### WHAT IS REQUIRED
The lines to reproduce from the material below are those from the one containing "This existence query looks for the beige" through the one containing "This existence query looks for the chair", both included; write them out exactly and add nothing.

### THE RECORDS
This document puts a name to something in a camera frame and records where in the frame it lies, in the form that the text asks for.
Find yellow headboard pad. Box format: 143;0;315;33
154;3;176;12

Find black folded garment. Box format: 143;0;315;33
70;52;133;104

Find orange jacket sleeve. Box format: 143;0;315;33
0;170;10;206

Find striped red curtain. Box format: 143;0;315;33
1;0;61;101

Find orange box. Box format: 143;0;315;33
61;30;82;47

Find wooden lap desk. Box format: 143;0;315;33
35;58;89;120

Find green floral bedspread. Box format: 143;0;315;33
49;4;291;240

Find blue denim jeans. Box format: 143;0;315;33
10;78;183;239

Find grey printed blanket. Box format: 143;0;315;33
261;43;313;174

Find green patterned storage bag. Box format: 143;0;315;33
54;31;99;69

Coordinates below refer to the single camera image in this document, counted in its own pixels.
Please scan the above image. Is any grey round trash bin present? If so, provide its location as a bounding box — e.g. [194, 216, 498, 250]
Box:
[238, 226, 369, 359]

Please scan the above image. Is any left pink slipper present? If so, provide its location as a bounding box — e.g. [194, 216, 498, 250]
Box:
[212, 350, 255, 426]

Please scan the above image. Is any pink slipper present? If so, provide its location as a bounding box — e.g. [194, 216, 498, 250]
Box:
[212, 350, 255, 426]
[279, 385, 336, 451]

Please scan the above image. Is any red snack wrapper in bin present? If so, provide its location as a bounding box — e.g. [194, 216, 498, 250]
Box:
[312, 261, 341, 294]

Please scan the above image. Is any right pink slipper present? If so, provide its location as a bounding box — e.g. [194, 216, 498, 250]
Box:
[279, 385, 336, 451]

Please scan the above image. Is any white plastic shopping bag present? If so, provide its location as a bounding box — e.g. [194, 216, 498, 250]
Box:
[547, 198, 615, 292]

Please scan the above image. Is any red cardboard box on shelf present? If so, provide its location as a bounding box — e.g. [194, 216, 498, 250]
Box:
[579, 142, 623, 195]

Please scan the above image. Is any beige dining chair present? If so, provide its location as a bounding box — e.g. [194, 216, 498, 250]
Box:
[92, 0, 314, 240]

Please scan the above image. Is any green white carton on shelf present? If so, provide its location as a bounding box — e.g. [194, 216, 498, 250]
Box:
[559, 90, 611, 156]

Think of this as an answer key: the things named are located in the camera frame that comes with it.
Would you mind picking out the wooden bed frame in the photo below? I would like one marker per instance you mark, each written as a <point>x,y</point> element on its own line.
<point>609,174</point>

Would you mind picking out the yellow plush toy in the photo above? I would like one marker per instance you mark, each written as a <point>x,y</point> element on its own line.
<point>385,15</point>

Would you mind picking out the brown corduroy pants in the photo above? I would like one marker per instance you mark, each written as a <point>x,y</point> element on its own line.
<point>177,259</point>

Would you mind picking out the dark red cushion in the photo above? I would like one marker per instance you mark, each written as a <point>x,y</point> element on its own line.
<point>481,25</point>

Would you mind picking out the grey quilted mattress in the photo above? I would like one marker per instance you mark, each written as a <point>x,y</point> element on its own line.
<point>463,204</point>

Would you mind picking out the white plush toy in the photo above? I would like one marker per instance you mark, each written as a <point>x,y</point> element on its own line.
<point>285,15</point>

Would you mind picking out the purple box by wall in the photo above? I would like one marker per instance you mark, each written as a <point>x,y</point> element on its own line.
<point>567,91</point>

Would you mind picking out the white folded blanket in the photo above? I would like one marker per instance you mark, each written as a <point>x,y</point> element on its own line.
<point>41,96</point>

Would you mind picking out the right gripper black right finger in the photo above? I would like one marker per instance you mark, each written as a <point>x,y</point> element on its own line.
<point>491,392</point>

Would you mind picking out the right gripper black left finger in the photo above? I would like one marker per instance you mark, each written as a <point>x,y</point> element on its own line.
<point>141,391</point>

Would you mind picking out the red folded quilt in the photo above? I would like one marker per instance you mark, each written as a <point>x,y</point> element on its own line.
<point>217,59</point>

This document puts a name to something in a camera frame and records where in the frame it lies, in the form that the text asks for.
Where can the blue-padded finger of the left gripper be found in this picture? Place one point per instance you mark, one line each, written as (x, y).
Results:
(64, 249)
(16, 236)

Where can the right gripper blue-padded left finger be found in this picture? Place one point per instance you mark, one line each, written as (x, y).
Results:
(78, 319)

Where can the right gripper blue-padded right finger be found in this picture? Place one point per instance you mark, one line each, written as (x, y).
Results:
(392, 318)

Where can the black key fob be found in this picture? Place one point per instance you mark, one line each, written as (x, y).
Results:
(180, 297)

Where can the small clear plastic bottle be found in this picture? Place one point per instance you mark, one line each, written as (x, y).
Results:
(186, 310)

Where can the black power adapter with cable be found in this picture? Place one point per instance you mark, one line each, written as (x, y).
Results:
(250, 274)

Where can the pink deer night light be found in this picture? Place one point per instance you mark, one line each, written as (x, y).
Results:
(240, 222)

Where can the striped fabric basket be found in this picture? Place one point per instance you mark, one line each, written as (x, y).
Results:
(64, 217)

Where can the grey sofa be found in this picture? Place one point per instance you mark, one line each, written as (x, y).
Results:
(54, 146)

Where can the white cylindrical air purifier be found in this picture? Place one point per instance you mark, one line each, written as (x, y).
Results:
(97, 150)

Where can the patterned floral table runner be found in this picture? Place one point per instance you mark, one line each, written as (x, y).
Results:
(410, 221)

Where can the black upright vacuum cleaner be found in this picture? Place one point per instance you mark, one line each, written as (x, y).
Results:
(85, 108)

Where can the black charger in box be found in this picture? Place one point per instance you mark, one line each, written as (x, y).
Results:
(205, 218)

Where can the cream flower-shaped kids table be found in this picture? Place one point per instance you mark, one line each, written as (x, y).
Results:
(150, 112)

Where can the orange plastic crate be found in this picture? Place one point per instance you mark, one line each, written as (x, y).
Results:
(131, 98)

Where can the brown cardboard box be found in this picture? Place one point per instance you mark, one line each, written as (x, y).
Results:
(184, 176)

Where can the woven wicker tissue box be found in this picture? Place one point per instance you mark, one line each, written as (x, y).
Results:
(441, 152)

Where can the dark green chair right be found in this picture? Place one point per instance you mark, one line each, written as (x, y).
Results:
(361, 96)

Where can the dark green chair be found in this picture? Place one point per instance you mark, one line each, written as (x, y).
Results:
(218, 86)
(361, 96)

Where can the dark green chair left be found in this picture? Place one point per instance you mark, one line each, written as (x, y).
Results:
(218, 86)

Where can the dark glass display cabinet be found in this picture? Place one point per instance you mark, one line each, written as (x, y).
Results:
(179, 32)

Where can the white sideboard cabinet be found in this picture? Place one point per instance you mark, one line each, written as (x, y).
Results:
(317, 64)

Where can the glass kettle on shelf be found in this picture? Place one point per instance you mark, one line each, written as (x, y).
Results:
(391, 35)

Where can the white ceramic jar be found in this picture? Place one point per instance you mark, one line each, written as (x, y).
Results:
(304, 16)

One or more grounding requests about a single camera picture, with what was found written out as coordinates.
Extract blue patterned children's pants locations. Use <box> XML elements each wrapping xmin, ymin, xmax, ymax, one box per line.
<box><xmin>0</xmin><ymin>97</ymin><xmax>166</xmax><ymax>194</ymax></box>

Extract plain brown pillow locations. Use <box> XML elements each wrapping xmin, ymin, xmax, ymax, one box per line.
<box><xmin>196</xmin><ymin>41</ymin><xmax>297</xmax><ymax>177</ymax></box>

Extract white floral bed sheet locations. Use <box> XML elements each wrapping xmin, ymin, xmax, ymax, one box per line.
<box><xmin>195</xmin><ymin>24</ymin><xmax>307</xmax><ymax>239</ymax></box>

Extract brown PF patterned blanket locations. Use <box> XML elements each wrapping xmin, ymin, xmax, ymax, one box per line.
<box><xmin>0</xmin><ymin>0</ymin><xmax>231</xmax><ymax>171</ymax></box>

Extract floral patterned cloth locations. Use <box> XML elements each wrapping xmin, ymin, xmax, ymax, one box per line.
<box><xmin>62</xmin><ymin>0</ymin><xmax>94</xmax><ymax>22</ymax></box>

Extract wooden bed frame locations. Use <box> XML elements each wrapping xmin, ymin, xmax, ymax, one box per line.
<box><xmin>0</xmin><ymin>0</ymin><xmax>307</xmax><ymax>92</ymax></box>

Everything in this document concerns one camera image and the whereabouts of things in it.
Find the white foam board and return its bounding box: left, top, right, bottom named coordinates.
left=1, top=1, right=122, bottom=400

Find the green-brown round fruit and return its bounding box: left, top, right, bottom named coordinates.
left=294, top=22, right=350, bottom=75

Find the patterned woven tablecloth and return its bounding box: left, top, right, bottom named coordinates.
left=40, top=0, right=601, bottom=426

* * *

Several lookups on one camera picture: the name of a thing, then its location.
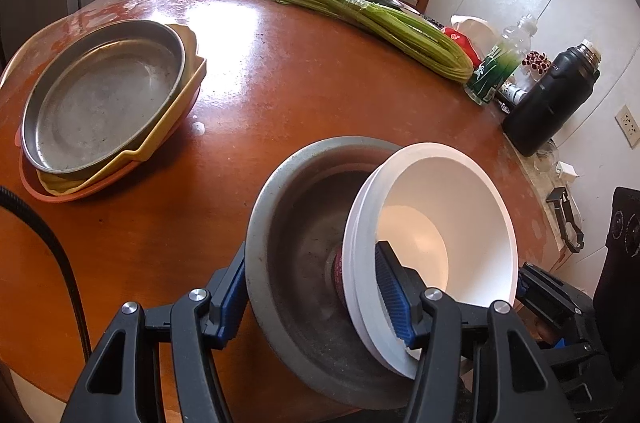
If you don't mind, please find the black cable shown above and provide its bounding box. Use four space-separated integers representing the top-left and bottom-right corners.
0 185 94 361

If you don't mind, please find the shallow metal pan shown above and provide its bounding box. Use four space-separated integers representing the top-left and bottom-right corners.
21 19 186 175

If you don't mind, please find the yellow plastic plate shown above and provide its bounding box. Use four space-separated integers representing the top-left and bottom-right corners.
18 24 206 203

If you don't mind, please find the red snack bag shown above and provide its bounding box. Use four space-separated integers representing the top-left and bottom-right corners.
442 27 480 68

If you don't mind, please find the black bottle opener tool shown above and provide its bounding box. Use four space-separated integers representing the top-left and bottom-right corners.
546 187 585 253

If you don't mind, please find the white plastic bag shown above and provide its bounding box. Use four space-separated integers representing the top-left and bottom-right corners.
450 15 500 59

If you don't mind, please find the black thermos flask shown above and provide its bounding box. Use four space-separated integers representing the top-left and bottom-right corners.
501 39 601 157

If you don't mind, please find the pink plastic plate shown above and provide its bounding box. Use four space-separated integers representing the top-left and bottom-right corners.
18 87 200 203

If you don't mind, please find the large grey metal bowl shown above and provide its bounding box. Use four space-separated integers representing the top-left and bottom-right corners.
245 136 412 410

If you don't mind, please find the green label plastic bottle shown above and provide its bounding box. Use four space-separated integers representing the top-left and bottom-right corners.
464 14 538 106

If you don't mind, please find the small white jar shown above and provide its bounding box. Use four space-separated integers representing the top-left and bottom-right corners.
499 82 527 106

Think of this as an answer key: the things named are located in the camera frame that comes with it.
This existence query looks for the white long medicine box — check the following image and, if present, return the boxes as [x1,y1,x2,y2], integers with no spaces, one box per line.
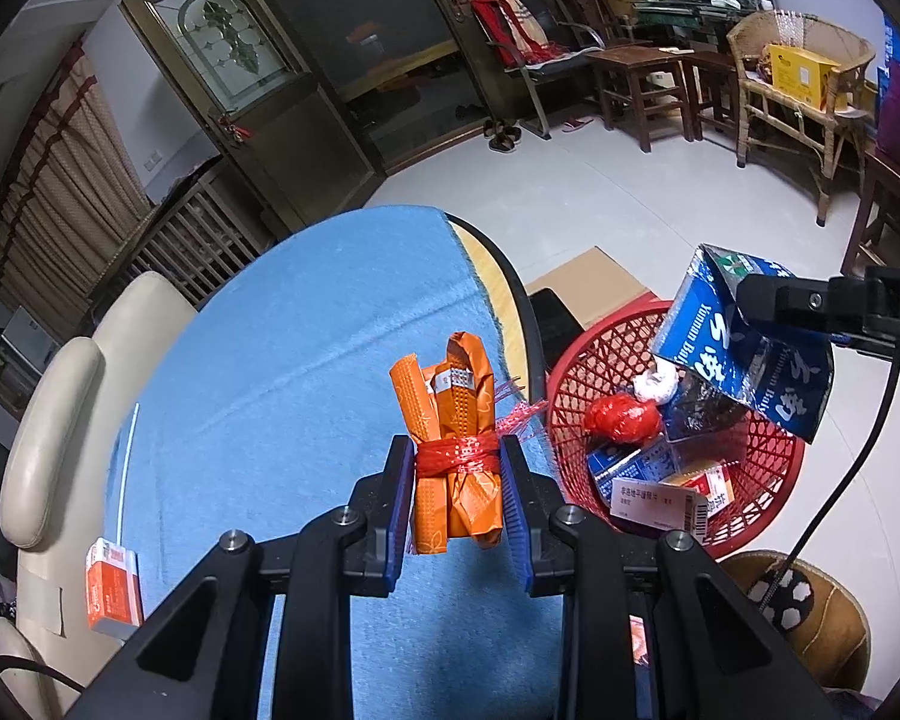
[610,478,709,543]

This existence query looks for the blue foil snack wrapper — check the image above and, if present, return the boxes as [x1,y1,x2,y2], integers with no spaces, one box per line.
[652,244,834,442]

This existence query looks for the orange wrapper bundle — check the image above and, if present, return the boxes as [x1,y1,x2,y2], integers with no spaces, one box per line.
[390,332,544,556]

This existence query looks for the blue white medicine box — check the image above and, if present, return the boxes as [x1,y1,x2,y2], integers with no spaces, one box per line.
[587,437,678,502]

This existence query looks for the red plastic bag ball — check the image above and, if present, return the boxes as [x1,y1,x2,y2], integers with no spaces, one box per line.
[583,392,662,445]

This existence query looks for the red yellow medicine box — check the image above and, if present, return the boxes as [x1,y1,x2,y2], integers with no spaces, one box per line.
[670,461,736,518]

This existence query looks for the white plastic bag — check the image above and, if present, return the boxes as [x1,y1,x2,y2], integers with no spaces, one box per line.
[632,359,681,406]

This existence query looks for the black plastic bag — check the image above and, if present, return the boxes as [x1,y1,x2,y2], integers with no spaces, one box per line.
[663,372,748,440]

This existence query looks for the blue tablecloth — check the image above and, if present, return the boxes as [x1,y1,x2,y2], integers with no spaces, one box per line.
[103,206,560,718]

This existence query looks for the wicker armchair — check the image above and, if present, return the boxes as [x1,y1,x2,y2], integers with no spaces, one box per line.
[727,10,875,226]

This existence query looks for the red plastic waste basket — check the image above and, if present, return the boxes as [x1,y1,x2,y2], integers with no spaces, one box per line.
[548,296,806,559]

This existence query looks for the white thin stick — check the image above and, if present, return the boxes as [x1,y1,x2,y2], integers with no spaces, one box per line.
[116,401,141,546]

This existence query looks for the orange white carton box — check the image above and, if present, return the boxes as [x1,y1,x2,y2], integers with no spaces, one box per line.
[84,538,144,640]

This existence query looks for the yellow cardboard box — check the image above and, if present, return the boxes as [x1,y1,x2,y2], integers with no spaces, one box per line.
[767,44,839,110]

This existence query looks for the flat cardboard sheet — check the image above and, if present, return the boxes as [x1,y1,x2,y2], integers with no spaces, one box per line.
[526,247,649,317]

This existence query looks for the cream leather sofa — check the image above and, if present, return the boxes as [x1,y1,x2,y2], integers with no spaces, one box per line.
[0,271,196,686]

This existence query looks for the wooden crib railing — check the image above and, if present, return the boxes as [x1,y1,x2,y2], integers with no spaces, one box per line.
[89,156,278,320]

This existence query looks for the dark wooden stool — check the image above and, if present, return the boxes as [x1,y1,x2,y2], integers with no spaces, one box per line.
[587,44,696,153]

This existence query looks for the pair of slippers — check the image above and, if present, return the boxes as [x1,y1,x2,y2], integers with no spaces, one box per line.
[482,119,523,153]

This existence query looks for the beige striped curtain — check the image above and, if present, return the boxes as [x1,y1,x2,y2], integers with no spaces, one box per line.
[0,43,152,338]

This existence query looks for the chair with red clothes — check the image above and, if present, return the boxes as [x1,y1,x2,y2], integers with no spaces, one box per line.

...

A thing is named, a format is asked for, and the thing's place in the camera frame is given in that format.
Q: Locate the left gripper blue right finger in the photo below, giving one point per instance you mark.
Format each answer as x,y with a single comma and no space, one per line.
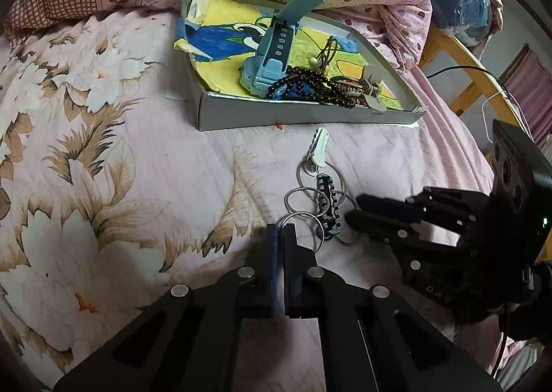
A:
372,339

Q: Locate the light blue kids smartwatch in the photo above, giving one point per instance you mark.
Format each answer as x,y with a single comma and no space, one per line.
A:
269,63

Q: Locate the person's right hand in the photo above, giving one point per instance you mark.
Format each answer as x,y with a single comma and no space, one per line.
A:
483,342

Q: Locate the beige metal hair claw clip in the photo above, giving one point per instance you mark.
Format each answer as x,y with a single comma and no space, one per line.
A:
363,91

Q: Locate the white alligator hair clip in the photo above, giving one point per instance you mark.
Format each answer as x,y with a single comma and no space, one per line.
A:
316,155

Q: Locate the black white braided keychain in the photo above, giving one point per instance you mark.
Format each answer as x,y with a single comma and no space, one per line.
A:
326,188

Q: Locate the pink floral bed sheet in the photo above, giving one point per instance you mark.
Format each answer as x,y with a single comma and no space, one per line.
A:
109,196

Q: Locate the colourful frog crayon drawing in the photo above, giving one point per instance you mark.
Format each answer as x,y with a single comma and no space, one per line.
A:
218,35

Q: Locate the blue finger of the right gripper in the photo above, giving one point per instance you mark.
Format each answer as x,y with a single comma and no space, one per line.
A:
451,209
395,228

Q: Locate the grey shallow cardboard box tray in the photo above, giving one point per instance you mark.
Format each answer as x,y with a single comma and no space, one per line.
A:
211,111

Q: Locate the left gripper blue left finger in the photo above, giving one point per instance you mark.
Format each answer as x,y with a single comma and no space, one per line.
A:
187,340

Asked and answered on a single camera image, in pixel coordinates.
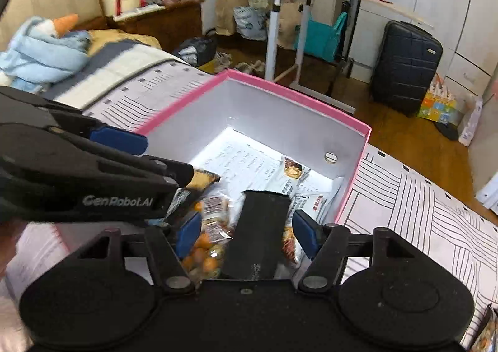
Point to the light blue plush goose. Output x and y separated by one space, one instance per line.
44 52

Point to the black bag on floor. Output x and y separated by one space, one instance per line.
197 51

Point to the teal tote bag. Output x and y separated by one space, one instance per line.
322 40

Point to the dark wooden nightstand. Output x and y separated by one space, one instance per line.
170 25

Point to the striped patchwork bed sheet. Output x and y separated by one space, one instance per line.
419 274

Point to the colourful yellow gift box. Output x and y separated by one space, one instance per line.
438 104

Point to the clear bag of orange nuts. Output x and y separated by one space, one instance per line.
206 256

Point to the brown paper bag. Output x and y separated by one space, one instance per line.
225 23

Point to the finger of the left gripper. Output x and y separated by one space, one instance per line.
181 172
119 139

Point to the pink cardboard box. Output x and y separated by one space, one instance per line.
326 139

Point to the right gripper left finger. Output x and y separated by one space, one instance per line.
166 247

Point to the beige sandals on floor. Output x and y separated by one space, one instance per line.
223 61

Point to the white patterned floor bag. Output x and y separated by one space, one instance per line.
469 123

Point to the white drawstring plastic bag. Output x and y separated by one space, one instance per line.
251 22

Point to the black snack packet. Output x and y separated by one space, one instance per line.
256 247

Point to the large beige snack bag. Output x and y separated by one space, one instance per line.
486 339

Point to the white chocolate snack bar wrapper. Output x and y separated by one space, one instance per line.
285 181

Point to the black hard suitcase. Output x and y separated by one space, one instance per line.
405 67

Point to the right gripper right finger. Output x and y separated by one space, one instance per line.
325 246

### TASK OUTPUT
This existence query looks for the beige striped curtain — check the image above and, if present, return the boxes as [x1,y1,x2,y2], integers with no spaces, one box per line.
[0,43,152,338]

This existence query looks for the chair with red clothes — check the image above and, if present, return the boxes as [x1,y1,x2,y2], integers with no spaces, one box per line.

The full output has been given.